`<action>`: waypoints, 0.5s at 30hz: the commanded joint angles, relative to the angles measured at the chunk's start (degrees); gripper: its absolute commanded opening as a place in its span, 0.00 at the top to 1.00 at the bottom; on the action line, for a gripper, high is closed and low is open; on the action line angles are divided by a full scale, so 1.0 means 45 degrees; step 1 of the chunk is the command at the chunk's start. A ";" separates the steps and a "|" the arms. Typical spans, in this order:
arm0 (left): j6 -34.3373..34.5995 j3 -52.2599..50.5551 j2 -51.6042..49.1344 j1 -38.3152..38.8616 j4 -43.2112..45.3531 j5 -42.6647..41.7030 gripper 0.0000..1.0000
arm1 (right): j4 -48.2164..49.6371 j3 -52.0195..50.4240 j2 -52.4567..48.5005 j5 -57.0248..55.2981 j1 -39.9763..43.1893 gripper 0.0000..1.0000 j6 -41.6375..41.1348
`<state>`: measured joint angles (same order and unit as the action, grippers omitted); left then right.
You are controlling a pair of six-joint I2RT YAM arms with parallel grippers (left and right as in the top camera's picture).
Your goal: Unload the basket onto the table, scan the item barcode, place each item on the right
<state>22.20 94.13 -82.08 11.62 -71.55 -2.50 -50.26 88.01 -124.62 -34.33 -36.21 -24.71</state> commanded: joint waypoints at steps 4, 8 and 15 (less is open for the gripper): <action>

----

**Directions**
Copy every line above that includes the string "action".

**Answer to the problem**
`<action>`: waypoints, 0.5s at 30hz: the commanded joint angles, relative to the angles measured at the chunk's start (degrees); gripper: its absolute commanded opening as a place in its span, 0.00 at the top to 1.00 at the bottom; on the action line, for a gripper, high is closed and low is open; on the action line angles are divided by a full scale, so 1.0 means 45 degrees; step 1 of the chunk is the command at the chunk's start. A ";" separates the steps and a "|" the arms. Typical spans, in this order:
`<state>`: measured joint angles (same order and unit as the action, grippers omitted); left then right.
<state>22.20 94.13 -82.08 11.62 -71.55 -2.50 -50.26 88.01 -124.62 -34.33 -36.21 -24.71</state> commanded: joint waypoints at steps 4, 8 and 15 (less is open for the gripper): <action>

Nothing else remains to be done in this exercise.